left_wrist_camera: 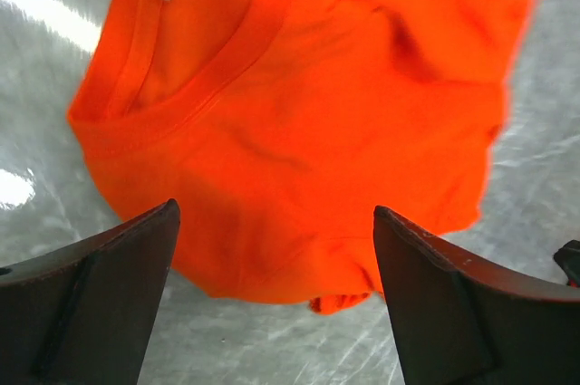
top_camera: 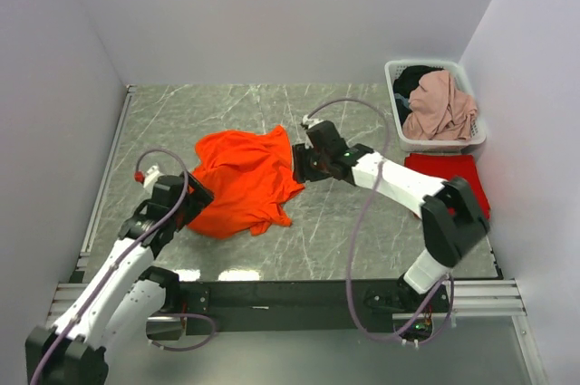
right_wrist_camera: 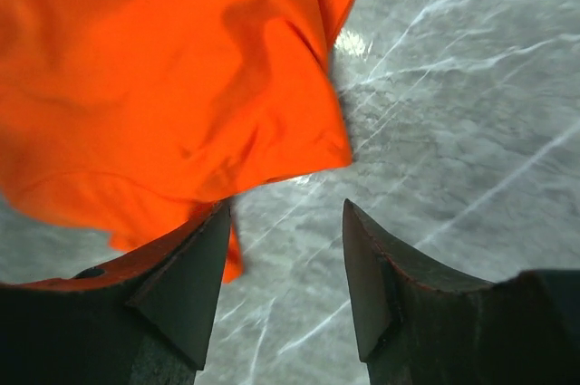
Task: Fold and stack the t-shirts
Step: Flatten the tshirt out
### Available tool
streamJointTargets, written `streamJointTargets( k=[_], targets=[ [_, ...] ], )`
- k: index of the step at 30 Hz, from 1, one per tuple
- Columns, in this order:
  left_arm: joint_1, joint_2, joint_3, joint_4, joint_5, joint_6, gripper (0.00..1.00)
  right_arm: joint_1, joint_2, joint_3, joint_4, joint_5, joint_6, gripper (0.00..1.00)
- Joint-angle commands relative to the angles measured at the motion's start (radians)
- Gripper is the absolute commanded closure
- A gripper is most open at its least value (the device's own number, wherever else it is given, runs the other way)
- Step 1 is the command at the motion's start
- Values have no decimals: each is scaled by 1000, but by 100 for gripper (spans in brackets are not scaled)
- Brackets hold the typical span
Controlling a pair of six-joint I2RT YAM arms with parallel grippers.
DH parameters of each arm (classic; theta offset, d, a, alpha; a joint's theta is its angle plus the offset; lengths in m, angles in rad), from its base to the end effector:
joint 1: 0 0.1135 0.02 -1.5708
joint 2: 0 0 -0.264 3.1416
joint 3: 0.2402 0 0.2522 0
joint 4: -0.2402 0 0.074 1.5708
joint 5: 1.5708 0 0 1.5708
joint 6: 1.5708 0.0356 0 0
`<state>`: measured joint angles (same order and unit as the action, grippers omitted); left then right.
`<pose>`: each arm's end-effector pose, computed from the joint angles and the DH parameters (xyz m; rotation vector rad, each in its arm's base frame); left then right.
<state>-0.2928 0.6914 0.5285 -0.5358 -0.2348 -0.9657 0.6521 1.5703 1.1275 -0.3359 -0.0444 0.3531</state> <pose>0.1472 -0.0357 0.2314 -0.8693 2.1067 -0.4071 0.2732 0.2106 0.2498 -0.3818 2.3844 0.5333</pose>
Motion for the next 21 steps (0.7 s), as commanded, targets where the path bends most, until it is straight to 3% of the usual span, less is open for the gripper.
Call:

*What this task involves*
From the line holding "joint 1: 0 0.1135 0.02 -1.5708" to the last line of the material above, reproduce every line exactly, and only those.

*Solution below*
joint 1: 0 0.1135 0.02 -1.5708
joint 2: 0 0 -0.264 3.1416
joint 3: 0.2402 0 0.2522 0
joint 4: -0.2402 0 0.074 1.5708
joint 5: 1.5708 0 0 1.5708
joint 6: 1.5708 0.0356 0 0
`<state>`: measured joint angles (same order and unit as the action, grippers omitted); left then right.
`<pose>`: each arm's end-effector pose, computed from the joint angles and the DH parameters (xyz m; rotation vector rad, each in its arm's base frame); left then right.
<state>-0.2928 0.6914 0.5285 -0.5358 -0.2348 -0.9657 0.6521 1.5703 1.1275 -0.3359 -0.0444 0.3531</state> <pose>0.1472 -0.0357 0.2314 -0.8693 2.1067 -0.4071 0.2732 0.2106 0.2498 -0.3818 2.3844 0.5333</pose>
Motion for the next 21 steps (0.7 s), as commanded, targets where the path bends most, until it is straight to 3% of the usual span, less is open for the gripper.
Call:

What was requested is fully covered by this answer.